Awards have been issued in the following categories:
- Hall of Game Award – former Major League Baseball stars
- Oscar Charleston Legacy Award – "Most Valuable Players" in the National (NL) and American (AL) leagues
- Pitcher of the Year – "Pitchers of the Year" in the NL and AL:
  - Leroy "Satchel" Paige Legacy Award (2000–2005)
  - Wilbur "Bullet" Rogan Legacy Award (2006–present)
- Larry Doby Legacy Award – "Rookies of the Year" in the NL and AL
- Hilton Smith Legacy Award – "Relievers of the Year" in the NL and AL
- Walter "Buck" Leonard Legacy Award – batting champions in the NL and AL
- Josh Gibson Legacy Award – "Home Run" leaders in the NL and AL
- James "Cool Papa" Bell Legacy Award – "Stolen Base" leaders in the NL and AL
- Charles Isham "C. I." Taylor Legacy Award – "Managers of the Year" in the NL and AL
- Andrew "Rube" Foster Legacy Award – "Executives of the Year" in the NL and AL
- Kansas City Mondards Award - Royals player and pitcher of the year
- John Henry "Pop" Lloyd Legacy Award – in recognition of "Baseball and Community Leadership"
- Sam Lacy Legacy Award – "Baseball Writer of the Year"
- Jackie Robinson Lifetime Achievement Award – for "Career Excellence in the Face of Adversity"
- John "Buck" O'Neil Legacy Award – to a local or national corporate/private philanthropist for "Outstanding Support of the NLBM"

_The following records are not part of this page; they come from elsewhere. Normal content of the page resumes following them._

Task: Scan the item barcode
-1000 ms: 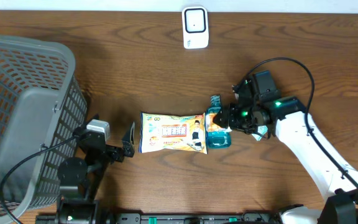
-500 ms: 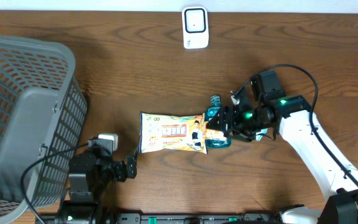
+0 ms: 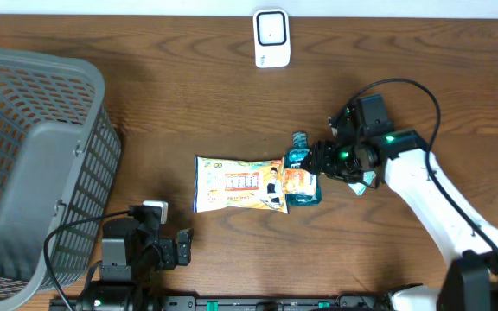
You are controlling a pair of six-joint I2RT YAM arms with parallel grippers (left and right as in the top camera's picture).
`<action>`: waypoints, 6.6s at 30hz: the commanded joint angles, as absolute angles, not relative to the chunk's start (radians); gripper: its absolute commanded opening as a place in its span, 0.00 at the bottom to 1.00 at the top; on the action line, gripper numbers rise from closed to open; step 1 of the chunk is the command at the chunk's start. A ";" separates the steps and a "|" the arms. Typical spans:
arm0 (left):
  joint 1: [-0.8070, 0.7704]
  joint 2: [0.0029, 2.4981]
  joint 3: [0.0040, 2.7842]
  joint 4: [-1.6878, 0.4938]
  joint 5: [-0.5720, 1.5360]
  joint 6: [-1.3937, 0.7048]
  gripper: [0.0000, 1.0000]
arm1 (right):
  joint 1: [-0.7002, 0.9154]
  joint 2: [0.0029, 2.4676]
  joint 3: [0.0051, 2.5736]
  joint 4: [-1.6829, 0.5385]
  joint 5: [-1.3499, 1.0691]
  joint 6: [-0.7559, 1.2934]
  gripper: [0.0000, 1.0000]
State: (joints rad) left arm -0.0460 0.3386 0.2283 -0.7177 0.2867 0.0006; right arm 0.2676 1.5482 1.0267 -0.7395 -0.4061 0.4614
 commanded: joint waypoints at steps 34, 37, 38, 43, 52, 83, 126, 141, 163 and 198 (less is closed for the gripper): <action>-0.044 0.337 0.232 -0.721 0.295 0.007 0.99 | 0.080 1.772 1.028 -1.240 -1.057 0.538 0.02; -0.044 0.337 0.232 -0.721 0.295 0.007 0.99 | 0.079 1.772 1.028 -1.359 -1.057 0.538 0.02; -0.044 0.337 0.232 -0.722 0.295 0.007 0.99 | 0.079 1.772 1.028 -1.392 -1.057 0.538 0.02; -0.044 0.337 0.232 -0.721 0.295 0.007 0.99 | 0.080 1.772 1.028 -1.429 -1.057 0.521 0.01; -0.044 0.337 0.232 -0.721 0.295 0.007 0.99 | 0.080 1.772 1.028 -1.505 -1.056 0.506 0.01; -0.044 0.337 0.232 -0.721 0.295 0.007 0.99 | 0.319 1.448 1.027 -1.702 -1.000 0.306 0.01; -0.044 0.337 0.232 -0.722 0.295 0.007 0.99 | 0.320 1.009 1.033 -0.437 0.107 0.428 0.01; -0.044 0.337 0.232 -0.722 0.295 0.007 0.99 | 0.322 1.683 1.033 0.526 -0.010 0.192 0.01; -0.044 0.337 0.232 -0.721 0.295 0.007 0.99 | 0.325 2.389 1.636 0.812 -0.044 0.253 0.01; -0.044 0.337 0.232 -0.722 0.295 0.007 0.99 | 0.196 1.868 1.769 -0.248 0.644 -0.095 0.01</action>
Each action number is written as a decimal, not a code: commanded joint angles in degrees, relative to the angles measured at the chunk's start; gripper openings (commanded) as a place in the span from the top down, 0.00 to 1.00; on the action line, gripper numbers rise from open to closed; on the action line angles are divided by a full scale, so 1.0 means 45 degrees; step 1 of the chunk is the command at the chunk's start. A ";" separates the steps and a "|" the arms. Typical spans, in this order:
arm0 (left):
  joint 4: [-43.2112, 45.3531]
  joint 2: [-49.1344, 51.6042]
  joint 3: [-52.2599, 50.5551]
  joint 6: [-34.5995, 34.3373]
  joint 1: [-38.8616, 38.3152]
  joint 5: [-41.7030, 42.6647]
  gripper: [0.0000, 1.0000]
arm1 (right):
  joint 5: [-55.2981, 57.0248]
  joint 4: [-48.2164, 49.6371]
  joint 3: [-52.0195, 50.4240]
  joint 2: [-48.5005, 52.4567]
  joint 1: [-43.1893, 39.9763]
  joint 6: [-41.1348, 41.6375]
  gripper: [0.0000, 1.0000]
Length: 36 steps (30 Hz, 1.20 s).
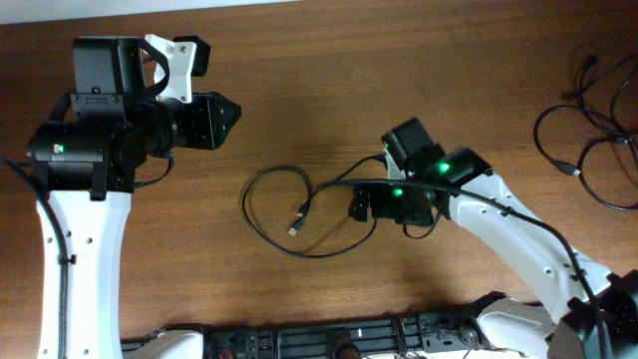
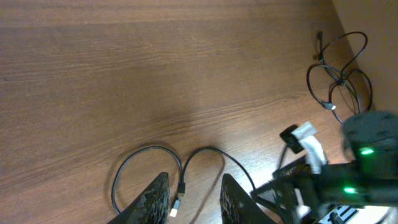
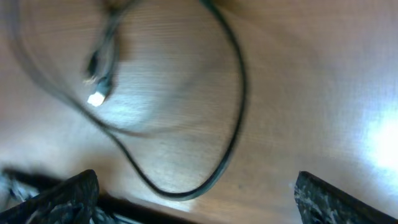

Winners of each award are listed below.

==Active awards==
===Hall of Game Award===
The Hall of Game Award was introduced by the NLBM on February 13, 2014. The Hall of Game annually honors former Major League Baseball (MLB) stars who played the game with the same passion, determination, flair and skill exhibited by the heroes of the Negro leagues. In addition to the ceremony, Hall of Game inductees will also receive permanent recognition as part of the future Buck O’Neil Education and Research Center being developed by the NLBM at the site of the Paseo YMCA, the birthplace of the Negro leagues.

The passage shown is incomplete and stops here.